-- Work request --
Whenever "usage" appears in a line, please copy that line from the data.

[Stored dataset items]
"""
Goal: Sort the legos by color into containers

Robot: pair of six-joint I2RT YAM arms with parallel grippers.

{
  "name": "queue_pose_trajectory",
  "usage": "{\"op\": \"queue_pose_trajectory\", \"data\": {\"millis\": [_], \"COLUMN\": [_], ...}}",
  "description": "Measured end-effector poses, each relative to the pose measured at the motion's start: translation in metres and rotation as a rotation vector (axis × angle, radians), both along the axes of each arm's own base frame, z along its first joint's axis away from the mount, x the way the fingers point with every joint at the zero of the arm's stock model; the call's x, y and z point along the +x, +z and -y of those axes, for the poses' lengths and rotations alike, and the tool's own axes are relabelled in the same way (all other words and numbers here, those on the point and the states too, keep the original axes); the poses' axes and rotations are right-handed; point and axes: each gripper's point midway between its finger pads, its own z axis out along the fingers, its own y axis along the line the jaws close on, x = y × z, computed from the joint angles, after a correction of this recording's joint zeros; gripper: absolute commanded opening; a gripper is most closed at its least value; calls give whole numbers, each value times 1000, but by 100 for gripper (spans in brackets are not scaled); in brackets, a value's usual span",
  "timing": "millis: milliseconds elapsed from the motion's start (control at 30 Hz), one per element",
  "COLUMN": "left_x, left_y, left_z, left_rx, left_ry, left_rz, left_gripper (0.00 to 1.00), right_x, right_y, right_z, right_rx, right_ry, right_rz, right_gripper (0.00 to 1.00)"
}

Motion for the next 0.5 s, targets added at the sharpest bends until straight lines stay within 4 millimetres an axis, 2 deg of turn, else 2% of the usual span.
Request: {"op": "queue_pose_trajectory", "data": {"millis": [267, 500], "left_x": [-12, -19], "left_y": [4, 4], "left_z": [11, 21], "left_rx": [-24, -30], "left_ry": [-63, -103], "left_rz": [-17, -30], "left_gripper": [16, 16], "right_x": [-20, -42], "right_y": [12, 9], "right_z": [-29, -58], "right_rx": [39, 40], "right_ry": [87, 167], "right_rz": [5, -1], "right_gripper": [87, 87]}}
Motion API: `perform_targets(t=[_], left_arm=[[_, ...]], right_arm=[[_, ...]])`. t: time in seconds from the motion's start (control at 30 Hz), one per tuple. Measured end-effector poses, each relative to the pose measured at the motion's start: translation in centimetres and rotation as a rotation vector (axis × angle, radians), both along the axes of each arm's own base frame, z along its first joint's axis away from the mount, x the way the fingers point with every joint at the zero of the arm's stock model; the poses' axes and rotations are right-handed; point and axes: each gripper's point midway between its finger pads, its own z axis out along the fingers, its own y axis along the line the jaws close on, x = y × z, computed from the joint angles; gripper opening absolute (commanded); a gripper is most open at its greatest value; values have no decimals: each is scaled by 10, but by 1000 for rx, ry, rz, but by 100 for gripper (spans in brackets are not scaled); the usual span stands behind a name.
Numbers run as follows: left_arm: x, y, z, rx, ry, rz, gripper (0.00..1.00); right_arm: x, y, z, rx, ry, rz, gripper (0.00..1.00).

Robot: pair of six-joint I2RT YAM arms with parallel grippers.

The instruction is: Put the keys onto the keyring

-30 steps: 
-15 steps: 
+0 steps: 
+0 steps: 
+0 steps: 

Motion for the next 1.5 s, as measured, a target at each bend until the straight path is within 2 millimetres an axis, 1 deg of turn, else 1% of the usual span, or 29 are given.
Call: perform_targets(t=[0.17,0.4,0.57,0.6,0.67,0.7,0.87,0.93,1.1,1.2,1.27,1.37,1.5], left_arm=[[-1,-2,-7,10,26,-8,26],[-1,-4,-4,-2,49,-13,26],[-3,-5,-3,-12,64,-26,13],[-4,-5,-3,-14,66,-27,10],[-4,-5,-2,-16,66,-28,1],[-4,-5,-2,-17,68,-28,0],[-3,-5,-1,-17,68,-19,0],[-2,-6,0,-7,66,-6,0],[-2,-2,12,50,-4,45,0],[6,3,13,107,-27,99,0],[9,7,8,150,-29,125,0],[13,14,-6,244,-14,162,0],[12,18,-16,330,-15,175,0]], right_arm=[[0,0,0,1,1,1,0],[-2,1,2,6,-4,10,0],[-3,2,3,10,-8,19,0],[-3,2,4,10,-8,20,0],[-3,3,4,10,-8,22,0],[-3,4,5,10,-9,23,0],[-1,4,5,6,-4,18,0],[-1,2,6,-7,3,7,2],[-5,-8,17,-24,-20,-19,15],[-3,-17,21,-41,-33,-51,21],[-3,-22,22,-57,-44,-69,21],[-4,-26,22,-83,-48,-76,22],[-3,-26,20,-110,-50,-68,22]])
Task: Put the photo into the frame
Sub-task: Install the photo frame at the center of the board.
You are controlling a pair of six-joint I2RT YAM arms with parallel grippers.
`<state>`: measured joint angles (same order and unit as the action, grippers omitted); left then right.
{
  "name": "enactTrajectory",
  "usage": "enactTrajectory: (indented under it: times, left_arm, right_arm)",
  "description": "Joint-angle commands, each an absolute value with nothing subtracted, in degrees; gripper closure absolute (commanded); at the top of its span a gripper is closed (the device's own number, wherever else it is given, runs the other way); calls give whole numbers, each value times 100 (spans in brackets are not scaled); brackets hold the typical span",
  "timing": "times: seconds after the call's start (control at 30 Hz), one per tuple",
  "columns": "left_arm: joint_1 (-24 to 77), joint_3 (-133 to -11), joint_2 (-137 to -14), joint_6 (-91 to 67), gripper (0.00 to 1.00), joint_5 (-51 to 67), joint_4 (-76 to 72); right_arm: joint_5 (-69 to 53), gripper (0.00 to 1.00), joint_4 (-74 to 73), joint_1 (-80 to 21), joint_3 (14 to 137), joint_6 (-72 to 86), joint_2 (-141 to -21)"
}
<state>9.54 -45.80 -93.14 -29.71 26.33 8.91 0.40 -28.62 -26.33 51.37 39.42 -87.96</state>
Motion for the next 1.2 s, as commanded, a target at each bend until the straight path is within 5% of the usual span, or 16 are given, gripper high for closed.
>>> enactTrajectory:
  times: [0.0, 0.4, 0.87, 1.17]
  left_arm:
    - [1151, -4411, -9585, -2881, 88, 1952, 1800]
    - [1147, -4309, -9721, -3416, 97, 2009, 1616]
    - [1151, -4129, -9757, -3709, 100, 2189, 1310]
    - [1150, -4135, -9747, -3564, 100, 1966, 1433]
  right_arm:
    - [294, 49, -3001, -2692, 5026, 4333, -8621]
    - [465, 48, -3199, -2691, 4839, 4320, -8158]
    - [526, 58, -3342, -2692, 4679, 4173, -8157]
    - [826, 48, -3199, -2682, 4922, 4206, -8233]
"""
-- Task output --
  "usage": "{\"op\": \"queue_pose_trajectory\", \"data\": {\"millis\": [_], \"COLUMN\": [_], ...}}",
  "usage": "enactTrajectory: (indented under it: times, left_arm, right_arm)",

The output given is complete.